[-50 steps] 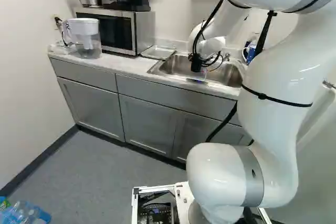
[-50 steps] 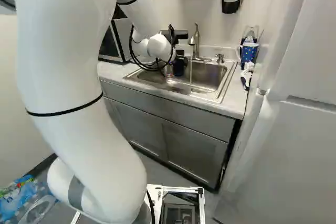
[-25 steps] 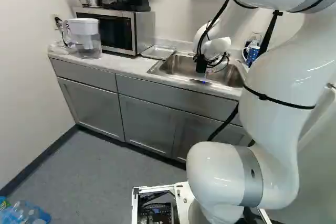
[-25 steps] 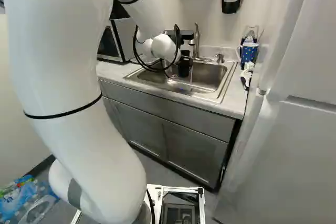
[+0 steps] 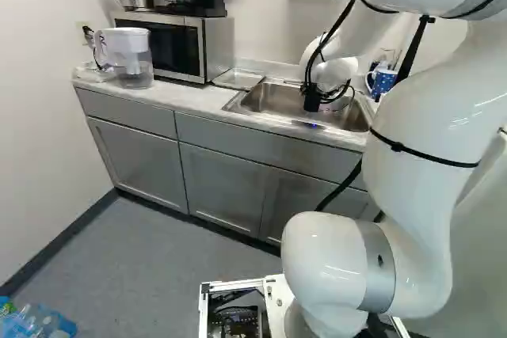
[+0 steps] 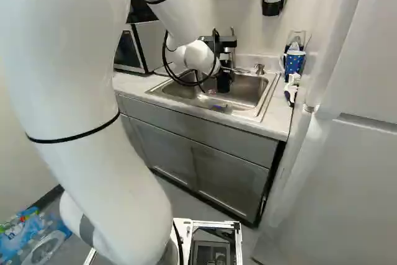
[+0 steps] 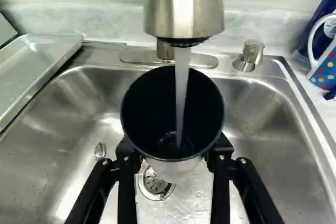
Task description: Rinse the cup and place it in the tray
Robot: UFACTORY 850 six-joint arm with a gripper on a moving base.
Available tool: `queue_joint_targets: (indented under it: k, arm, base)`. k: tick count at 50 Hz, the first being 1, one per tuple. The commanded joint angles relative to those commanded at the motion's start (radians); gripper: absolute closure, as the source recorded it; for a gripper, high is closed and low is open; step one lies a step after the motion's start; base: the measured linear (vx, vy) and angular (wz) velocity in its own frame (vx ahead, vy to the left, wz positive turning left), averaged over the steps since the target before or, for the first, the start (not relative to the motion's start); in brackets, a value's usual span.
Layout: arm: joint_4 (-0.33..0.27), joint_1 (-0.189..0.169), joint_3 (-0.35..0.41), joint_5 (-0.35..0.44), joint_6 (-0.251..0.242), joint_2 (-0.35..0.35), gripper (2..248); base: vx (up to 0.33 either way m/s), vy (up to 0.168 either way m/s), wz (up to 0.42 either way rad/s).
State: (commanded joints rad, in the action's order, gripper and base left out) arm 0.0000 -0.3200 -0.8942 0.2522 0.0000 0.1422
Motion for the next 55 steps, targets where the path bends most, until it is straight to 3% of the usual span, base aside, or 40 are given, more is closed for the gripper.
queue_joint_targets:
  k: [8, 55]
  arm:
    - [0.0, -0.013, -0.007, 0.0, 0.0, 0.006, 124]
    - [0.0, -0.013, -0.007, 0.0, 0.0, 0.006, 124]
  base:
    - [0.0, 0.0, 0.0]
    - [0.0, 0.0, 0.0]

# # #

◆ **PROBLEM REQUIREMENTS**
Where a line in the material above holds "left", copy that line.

◆ **ANSWER BELOW**
Available tool: `queue_joint_targets: (indented under it: k, arm, base)`. k: tick count at 50 Hz, the first being 1, one per tuple. The commanded joint angles relative to those commanded at the motion's start (radians); gripper: absolute closure, as the source recorded it; for a gripper, high is closed and low is open; step one lies a step after the motion's start; base: the measured linear (vx, vy) and angular (wz) velocity in its own frame (vx ahead, vy to the left, wz positive turning left), averaged over the steps since the target before or, for the first, the start (not relative to the motion's start); in brackets, a value's usual span.
State: (commanded joints rad, in the action's order, gripper and base left out) arm 0.0000 -0.3200 -0.8942 0.2522 0.0000 0.1422

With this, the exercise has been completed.